■ Exercise prompt: Please retype, unchanged, each line from the top of the material below through the line where "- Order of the" appears.
#####
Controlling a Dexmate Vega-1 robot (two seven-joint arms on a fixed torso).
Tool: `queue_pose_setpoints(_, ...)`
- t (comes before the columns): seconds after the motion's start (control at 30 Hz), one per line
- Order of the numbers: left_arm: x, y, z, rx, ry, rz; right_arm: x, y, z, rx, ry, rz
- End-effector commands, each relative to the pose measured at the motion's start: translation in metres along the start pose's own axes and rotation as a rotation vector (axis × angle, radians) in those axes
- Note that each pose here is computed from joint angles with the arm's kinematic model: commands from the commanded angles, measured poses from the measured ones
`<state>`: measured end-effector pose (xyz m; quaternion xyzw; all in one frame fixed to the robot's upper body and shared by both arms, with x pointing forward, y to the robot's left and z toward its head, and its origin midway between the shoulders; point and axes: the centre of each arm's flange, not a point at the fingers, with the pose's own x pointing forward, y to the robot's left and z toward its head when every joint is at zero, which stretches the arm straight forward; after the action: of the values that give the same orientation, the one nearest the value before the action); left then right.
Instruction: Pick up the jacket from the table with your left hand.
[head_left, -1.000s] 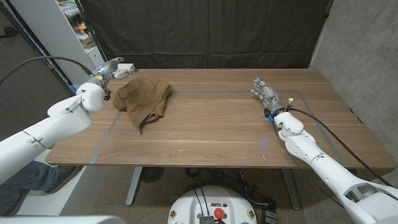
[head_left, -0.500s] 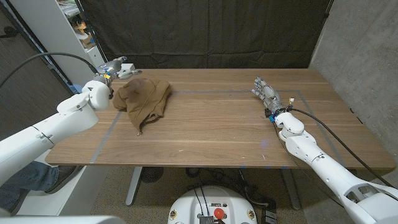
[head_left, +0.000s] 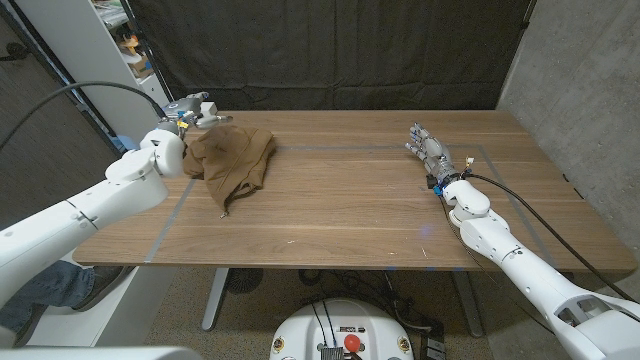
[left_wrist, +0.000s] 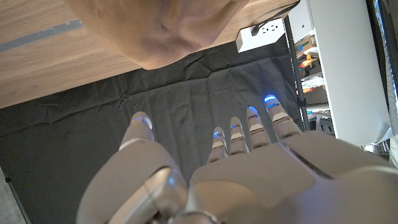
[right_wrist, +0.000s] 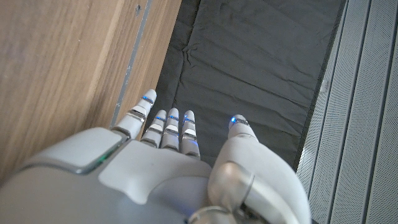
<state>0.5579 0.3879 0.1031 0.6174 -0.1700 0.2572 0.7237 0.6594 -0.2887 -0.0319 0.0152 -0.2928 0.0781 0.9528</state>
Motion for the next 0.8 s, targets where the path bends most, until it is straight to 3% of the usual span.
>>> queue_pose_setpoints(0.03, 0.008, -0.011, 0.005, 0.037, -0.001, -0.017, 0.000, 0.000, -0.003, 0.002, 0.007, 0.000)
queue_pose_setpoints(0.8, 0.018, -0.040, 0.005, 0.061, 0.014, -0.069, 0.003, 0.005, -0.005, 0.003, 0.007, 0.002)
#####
■ Written solution:
Controlling a Dexmate Vega-1 robot (two seven-joint arms on a fixed torso).
Tool: `queue_pose_setpoints(_, ...)`
- t (comes before the columns): seconds after the motion's start (control at 30 Hz), one per line
- Order of the numbers: left_arm: x, y, z, rx, ry, rz; right_arm: x, y, z, rx, ry, rz

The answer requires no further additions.